It seems like a cool idea for a project, certainly, but it's more of a tech demo than a social network because it doesn't have users yet.

I am trying it now, though. And I'll edit this post (or reply to it) with my findings.

EDIT 1: Requires a password instead of public key auth. Will someone get it right, ever?

EDIT 2: And as quickly as it began, it ends. There's no one for me to talk to, really. There are some post lists (the Comics community is actually the biggest, to which pr0n is second) and those are somewhat interesting (except for the fact that all the comics are in French except for CommitStrip, which is ordinarily in French but has an English translation).

The News tab is filled with Buzzfeed-esque articles, rather than being prepopulated with something sensible like Slashdot or HN or Science News (know your audience!).

Looking at most of the public profiles, if they've posted anything to their feeds, it'll be something like "test" and it'll have been posted in April of this year (so it's not worth sending them a contact request in all likelihood).

EDIT 3: I made first contact with a user named "Jake", in a mailing thread. And I got one message back from him. And that seems to be the end of that.

And the end of this.

I hope that a reader could see that I really, really tried to make it work, short of inviting my friends to use it (we already have communication platforms, I'm definitely not going to be able to convince them :)

Too bad.

EDIT 4: Jake and I are having a conversation in chat, actually. We can agree that the design work is impeccable, and that a lot of the details behind the network are charming. He notes, however, that these new platforms "don't put enough effort into community engagement".

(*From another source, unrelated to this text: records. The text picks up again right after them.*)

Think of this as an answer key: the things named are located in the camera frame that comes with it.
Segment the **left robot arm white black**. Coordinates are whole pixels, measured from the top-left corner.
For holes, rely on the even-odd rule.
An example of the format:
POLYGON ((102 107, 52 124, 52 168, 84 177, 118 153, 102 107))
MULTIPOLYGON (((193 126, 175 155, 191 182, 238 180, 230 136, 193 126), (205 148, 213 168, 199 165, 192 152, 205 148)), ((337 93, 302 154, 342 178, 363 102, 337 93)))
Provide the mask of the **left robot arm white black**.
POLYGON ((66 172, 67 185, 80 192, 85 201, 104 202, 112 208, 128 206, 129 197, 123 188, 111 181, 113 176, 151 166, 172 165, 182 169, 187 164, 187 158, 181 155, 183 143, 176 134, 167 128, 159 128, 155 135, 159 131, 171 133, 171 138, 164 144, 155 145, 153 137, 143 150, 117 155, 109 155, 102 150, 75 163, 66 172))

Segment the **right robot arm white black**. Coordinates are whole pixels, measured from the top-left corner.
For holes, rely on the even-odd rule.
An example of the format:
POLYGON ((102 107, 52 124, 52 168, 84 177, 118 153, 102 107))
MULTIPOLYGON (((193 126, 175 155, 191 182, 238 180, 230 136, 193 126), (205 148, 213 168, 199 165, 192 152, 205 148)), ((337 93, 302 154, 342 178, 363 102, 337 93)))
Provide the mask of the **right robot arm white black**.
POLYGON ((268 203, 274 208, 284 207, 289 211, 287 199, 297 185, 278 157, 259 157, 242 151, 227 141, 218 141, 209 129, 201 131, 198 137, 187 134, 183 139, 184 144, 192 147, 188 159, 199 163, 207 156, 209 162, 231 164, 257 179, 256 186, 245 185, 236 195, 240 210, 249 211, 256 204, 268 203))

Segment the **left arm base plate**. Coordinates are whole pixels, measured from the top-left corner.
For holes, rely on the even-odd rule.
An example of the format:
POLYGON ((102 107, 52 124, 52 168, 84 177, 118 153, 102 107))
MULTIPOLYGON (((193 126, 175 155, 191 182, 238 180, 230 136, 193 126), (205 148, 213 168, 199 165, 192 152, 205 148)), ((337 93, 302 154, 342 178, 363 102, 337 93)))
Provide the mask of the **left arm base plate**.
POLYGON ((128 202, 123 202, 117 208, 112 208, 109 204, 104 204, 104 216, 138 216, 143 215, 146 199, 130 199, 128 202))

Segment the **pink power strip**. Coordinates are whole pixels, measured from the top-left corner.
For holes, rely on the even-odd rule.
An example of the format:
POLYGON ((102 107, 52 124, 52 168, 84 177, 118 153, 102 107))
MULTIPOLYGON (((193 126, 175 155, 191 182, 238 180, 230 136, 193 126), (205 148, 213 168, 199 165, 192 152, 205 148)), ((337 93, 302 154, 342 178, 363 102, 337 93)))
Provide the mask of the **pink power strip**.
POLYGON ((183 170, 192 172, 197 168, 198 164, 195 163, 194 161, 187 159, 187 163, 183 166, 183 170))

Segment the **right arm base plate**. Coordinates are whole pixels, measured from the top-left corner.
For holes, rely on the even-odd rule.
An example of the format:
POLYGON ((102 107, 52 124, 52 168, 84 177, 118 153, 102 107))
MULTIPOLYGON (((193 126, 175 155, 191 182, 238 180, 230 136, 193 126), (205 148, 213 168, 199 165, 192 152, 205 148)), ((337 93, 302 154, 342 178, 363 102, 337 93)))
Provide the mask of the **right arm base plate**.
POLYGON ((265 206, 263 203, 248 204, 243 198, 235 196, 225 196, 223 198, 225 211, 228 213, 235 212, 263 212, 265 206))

EDIT 5 (last): I had a genuinely human experience on a "distributed social network". It's possible if you try hard enough, you just have to power through all of the hurdles. With some algorithmic optimization I'm sure this project could live to see mainstream use. If anyone else is up for a conversation about this, I'm striking@movim.eu.

3 comments

Hey! I'm 'Jake'! Not sure why it won't use the nickname field I entered. I'm MadcapJake@lightwitch.org (they need to add this to the profile or config or something, I had to go back to check my email to remember where I signed up)
The AGPL is a feature, not a bug.
I did not call it a bug, and I'm not disagreeing with its use. I made an observation about it.

Why do you believe this, though? Would a BSD/MIT/X11 (even LGPL) license not be more appropriate?

Lax licenses, and even the regular GPL, do not legally entitle users of a web application to the corresponding source code. The AGPL does with its copyleft-over-network "Affero" clause. If you don't think copyleft is important, or think that it's OK to permit proprietary derivative works, then the AGPL will seem like a poor license choice. I am extremely pro-copyleft, especially for applications (vs. libraries), and think the AGPL is great and fits a very important legal use-case.
What if the license were just an entitlement to your personal data? That you could take it back and share it only according to your terms rather than those of the server operators?

I think the AGPL works very well for applications that employ it. I simply think that perhaps this one shouldn't. Instead of threatening to legally bludgeon non-free versions, it should just work better or have more value than a non-free version.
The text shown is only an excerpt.